During the previously mentioned emergency maintenance to investigate and resolve issues with data errors on a line card in one of our border routers, affecting cross site links between Harbour Exchange and TeleHouse North there was an outage caused by an operational misconfiguration (human error).
The outage lasted for approximately 45 minutes and started at 21:51 UTC.
During the maintenance to isolate a faulty line card, one of our senior network engineers working on the problem mistyped a command sequence resulting in the wrong interface being disabled on one of the border routers.
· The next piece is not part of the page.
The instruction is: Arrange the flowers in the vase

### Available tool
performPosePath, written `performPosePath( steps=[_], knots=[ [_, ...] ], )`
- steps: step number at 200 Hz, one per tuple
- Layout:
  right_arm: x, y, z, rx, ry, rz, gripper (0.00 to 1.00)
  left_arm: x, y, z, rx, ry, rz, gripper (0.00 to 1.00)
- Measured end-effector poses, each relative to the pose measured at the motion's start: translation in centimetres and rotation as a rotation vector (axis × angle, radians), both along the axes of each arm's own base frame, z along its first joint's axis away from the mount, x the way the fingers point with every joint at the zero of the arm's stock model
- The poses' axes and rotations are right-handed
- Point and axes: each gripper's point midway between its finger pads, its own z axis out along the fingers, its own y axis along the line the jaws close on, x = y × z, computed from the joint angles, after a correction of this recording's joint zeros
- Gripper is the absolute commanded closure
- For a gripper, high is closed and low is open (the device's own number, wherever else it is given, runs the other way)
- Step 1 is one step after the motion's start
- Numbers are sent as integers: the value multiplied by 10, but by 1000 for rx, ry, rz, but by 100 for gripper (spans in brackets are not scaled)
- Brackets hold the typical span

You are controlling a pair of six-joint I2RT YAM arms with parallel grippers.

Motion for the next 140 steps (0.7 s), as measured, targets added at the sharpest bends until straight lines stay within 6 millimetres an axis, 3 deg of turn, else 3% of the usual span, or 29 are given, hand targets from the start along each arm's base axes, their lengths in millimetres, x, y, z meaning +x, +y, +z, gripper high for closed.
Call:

This resulted in both the primary interface (which was being isolated) on the Hex router and the secondary interface (which should have become the primary) on the TeleHouse router being disabled.
As a result there was a situation often referred to as a “Split Brain” where both sites were live, however the core networks became split resulting in no routes between the Telehouse and Hex networks. Traffic routes automatically across the network using OSPF and BGP however certain aspects of our network currently expect layer2 communication between all three London sites and with a split brain the sites are no longer able to see each other.
We are looking into alternative ways to provision the core network to minimise any similar issues, and also working to improve interface labelling schemes to try to avoid a similar event in the future.
On behalf of FidoNet (and as the engineer who made the typing error) I would like to apologise for any inconvenience this outage has caused. We take our commitment to service and performance seriously, and want to assure customers that we are taking every step to ensure this sort of error does not happen again in the future.
Jon Morby
Managing Director